What you have to do - In how many lines of the listing below does "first" appear? Reply with the number only.
** Provided material follows **
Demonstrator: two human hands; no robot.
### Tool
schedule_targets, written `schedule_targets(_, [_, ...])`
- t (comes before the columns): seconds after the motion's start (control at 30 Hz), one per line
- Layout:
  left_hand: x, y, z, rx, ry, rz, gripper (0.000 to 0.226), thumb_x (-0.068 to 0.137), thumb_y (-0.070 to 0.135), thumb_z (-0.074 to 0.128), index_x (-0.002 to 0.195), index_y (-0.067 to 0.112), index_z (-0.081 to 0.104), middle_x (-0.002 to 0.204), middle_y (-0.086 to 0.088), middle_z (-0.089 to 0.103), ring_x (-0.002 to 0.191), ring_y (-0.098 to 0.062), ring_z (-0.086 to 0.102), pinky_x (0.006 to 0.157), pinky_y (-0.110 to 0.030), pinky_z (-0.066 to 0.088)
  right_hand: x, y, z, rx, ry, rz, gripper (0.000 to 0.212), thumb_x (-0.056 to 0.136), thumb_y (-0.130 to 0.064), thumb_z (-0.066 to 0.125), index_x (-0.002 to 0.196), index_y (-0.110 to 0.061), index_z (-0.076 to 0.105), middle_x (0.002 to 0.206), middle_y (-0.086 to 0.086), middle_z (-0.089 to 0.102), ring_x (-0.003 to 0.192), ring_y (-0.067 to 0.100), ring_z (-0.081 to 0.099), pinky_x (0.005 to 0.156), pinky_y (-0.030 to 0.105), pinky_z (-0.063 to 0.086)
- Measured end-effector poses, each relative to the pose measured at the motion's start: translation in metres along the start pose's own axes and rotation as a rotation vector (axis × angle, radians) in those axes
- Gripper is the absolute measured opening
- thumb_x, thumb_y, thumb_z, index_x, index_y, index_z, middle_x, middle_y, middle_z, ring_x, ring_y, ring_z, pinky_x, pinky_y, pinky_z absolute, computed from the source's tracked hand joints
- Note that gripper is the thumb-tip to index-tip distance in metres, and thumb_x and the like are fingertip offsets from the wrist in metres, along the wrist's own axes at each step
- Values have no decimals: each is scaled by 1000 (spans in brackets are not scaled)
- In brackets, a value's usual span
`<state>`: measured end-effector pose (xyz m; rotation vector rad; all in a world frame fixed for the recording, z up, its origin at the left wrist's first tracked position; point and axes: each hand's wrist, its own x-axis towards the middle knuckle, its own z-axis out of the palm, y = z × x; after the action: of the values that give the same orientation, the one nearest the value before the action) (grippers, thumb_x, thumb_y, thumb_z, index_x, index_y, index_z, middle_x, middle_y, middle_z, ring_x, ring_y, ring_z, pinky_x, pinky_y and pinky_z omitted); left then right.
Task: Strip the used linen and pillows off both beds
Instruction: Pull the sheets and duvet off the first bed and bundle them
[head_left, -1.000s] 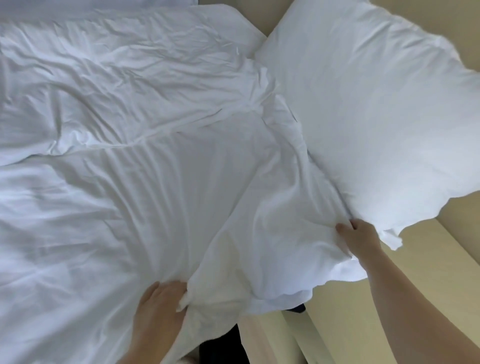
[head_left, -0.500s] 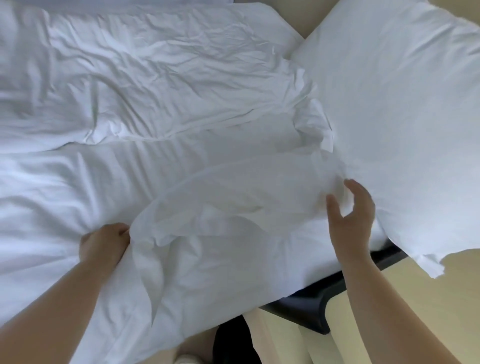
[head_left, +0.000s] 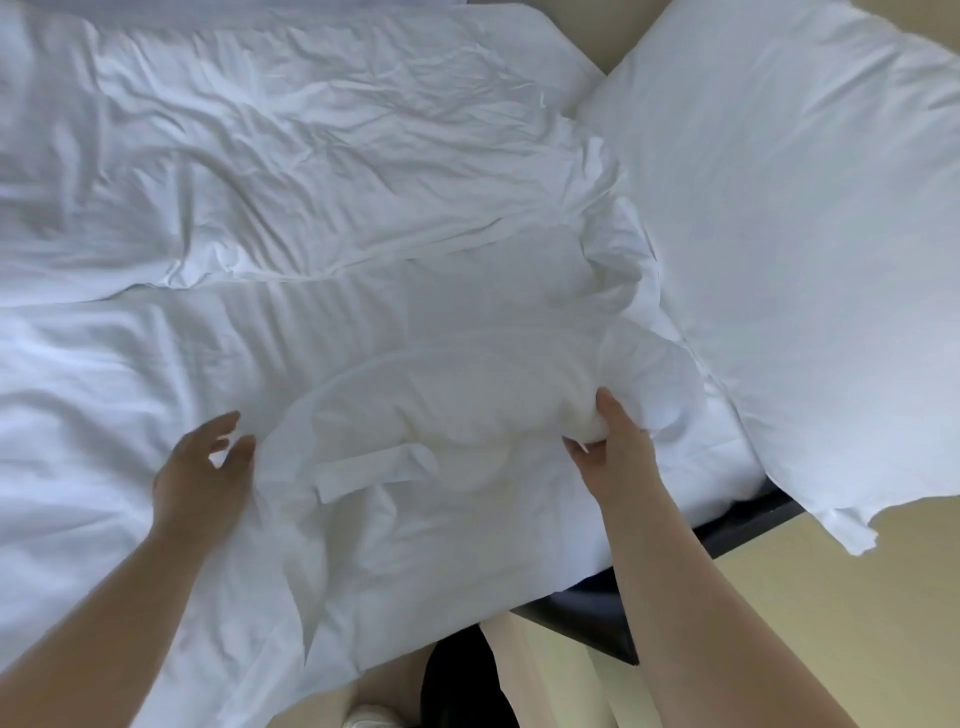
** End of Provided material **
Reply - 2